WHAT THE TASK REQUIRES: Copy each line below that contains "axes".

----------

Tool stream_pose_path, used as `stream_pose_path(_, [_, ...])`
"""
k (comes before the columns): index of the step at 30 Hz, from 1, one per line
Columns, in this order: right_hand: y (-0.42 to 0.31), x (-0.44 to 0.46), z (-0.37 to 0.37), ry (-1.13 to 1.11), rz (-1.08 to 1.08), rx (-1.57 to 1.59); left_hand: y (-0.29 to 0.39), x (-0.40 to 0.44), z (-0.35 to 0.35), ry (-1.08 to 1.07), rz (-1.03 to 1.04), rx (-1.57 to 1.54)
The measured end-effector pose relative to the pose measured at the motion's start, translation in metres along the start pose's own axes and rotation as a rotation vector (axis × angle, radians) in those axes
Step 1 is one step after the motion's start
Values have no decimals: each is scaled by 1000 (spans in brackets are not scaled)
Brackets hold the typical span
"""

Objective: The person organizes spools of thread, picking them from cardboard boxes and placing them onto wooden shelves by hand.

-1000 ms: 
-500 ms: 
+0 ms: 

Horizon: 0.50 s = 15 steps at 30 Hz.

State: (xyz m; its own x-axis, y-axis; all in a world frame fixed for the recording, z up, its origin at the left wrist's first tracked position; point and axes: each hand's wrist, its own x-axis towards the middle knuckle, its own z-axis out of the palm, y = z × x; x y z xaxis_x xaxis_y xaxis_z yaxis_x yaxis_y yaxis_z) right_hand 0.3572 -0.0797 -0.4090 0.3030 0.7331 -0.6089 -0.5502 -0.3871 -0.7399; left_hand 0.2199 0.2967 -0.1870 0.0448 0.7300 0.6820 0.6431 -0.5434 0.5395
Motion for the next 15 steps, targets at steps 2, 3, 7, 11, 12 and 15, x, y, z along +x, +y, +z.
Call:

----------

SOLUTION TO THIS EXERCISE:
The measured end-effector pose relative to the pose measured at the motion's start, translation in metres along the start pose's own axes and rotation as a rotation vector (axis × angle, radians) in those axes
State: (xyz m; its own x-axis, y-axis; all in a world frame fixed for the recording, z up, its origin at the left wrist's first tracked position; point and axes: each hand's wrist, its own x-axis towards the middle knuckle, its own z-axis out of the palm, y = z × x; x y z xaxis_x xaxis_y xaxis_z yaxis_x yaxis_y yaxis_z) right_hand 0.3572 -0.0797 -0.4090 0.3030 0.7331 -0.6089 -0.5502 -0.3871 -0.7399; left_hand 0.2199 0.2967 -0.1870 0.0448 0.7300 0.6820 0.6431 -0.5434 0.5395

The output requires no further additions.